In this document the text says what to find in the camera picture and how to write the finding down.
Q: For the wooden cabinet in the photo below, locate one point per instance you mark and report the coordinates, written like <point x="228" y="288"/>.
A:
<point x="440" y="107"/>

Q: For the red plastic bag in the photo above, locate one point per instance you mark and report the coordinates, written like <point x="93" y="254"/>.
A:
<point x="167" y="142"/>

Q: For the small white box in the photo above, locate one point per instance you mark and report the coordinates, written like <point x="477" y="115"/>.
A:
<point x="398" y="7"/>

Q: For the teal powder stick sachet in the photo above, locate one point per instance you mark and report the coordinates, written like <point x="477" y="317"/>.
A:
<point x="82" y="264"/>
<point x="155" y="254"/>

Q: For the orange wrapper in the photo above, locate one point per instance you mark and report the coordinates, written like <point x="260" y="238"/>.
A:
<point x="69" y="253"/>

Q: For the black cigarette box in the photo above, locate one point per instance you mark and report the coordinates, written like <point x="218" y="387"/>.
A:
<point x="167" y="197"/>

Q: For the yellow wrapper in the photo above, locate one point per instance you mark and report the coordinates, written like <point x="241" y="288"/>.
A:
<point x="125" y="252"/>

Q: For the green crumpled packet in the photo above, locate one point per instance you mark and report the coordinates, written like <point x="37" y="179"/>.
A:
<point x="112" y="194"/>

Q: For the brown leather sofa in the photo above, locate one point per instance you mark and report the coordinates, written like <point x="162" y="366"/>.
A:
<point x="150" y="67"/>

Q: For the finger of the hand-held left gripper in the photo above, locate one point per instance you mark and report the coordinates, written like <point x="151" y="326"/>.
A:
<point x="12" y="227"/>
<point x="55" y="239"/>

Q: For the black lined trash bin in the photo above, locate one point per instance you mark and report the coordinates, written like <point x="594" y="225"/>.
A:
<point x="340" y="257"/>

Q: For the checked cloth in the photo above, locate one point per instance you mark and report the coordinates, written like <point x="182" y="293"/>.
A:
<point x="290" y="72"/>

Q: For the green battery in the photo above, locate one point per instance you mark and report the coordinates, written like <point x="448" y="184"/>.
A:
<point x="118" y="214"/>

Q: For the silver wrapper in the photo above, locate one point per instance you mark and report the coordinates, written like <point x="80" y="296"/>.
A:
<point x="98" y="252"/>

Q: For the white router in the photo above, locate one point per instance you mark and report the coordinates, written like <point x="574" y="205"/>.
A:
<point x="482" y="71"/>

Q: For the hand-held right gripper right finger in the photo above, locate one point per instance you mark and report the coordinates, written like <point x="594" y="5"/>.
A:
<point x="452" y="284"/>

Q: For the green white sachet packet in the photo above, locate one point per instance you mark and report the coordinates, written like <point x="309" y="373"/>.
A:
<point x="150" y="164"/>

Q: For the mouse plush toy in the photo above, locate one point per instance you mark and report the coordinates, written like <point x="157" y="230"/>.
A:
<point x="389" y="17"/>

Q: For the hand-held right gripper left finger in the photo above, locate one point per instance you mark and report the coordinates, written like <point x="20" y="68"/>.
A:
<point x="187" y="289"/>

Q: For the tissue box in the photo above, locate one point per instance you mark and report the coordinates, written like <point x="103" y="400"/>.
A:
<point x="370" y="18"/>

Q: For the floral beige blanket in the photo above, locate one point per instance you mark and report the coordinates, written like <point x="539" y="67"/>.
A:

*Work instructions*: Show me all lines in the records that contain "gripper".

*Answer to the problem*:
Q: For the finger of the hand-held left gripper in the photo above, locate one point per instance you mark and report the coordinates, written like <point x="151" y="326"/>.
Q: For the hand-held right gripper right finger in the photo above, locate one point per instance you mark and report the coordinates, written like <point x="594" y="5"/>.
Q: For the hand-held right gripper left finger in the photo above, locate one point per instance you mark and report the coordinates, written like <point x="20" y="68"/>.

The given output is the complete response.